Extracted records ->
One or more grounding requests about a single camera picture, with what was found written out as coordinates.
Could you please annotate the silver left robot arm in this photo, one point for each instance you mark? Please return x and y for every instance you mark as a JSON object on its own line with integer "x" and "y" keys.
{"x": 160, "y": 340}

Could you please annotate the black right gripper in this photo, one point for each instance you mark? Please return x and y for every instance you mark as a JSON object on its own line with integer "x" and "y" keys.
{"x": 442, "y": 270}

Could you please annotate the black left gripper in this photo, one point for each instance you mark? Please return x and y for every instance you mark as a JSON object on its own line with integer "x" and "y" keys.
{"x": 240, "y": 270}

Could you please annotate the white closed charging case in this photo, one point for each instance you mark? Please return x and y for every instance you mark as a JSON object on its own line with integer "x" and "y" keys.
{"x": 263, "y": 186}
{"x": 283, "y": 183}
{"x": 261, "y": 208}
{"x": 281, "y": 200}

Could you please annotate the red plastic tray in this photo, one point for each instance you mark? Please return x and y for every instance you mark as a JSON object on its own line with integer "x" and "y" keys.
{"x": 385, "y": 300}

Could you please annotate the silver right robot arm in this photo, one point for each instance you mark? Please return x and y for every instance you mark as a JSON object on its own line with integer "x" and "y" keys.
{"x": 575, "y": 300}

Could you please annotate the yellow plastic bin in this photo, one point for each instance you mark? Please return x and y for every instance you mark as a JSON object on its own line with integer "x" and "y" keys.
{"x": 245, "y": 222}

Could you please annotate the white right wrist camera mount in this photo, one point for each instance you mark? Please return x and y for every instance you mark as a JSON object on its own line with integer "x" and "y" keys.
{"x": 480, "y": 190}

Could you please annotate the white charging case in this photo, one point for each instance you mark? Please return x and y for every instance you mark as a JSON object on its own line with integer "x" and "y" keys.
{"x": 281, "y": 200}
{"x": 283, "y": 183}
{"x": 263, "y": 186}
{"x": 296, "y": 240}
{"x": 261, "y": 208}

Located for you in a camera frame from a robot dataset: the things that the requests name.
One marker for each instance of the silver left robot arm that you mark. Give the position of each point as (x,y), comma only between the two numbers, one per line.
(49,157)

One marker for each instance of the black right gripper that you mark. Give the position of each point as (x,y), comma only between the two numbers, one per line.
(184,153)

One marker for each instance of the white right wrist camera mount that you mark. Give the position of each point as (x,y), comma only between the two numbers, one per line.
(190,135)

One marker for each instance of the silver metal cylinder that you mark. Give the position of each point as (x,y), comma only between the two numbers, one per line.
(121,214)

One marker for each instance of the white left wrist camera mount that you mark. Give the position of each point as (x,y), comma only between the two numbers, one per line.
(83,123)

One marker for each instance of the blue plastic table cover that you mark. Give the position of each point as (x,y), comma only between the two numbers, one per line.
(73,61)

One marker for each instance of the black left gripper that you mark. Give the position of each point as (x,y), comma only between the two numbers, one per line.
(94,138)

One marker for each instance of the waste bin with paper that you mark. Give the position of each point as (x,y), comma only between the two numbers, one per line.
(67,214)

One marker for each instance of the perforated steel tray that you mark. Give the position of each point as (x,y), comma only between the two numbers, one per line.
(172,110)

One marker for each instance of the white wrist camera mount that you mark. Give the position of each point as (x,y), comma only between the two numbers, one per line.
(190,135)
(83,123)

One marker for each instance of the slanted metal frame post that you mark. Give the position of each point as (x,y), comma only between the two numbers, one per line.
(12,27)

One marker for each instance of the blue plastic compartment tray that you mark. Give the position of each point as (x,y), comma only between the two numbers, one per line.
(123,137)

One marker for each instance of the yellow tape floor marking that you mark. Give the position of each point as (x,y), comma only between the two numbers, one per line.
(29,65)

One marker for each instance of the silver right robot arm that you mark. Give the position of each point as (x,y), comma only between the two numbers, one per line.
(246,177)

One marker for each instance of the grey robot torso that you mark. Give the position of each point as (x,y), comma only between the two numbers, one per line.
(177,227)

Task to carry out -> From the entries above, pull out each line that includes "requests".

Final answer ->
One or more grounding requests about a single camera picture, with what was found written out as coordinates.
Located for you in a camera frame from a robot dataset: the things that the requests name.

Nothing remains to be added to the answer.